Here's one that has some distinct similarities:
http://cityroom.blogs.nytimes.com/2008/03/06/police-investigate-explosion-in-times-square/March 6, 2008, 5:33 am
Blast Damages Times Square Recruiting Station
New York City police officers and firefighters cordoned off much of Times Square for more than two hours after a small explosion — set off, the authorities said, by an “improvised explosive device” — damaged the front of the Armed Forces Career Center on the traffic island bounded by 43rd and 44th Streets, Seventh Avenue and Broadway at 3:43 a.m., officials said. No one was injured, and after a temporary interruption, subway service was restored. . . .
The police said the explosive device involved in the Times Square blast this morning was “roughly similar” to the devices used in two earlier bombings at foreign consulates in Manhattan, in 2005 and 2007, Police Commissioner Raymond W. Kelly said at an afternoon news conference. The device had been placed in an ammunition box like the kind that can be bought at a military supply store. Officials said that in today’s attack, a man bundled in a gray hooded jacket or sweatshirt and wearing a backpack was seen riding a bicycle around the recruiting station and acting suspiciously moments before the explosion. Video footage from a surveillance camera showed a bicyclist dismounting, approaching the recruitment center, then returning to the bike and riding away before the explosion occurs.
On edit -- here are those earlier consulate incidents:
http://www.nytimes.com/2005/05/05/nyregion/05cnd-blast.htmlMay 5, 2005
Two small explosions went off in a large cement planter outside a building housing the British Consulate on Third Avenue in Midtown Manhattan early today, causing some property damage but no injuries. . . .
The blasts, which occurred as voters went to the polls in Britain in a general election, shattered the glass in the front door of the building.

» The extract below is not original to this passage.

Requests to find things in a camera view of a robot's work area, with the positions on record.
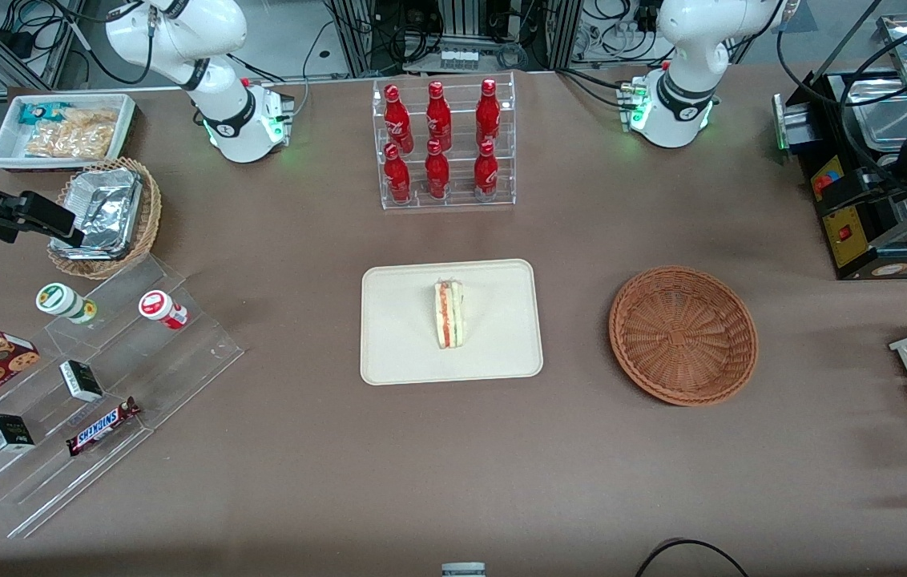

The consulate is on the 9th and 10th floors of the buildings, which also houses other foreign-based offices.
Police Commissioner Raymond W. Kelley said at a news conference that the devices that caused the explosions were believed to be World War II "novelty grenades" of the type that someone might keep on their desks. He said they had been packed with black powder.
http://www.nytimes.com/2007/10/27/nyregion/27consulate.htmlOctober 27, 2007
Two dummy hand grenades that had been fashioned into crude bombs exploded outside the Mexican Consulate in Manhattan about 3:40 a.m. yesterday, the authorities said. The attack bore a striking similarity to a blast two years ago outside an office building housing the British Consulate. . . .
Law enforcement officials were investigating whether the attacks on the two consulates were the work of the same person, but stopped short of definitively linking them. Nevertheless, they said the improvised explosive devices used in both cases were virtually identical. . . .
In the 2005 explosion, surveillance videotape, along with other evidence, indicated that someone riding a bicycle had hurled a device at the building. The arc of the device — with its lighted fuse — can be seen on the videotape.
In yesterday’s attack, a witness reported seeing a man in his 20s on a bicycle pedaling quickly away and turning south onto Park Avenue, the police said. The bicyclist was wearing a hooded gray jacket and his face was partly covered, but the police could not say for certain that he threw the grenades.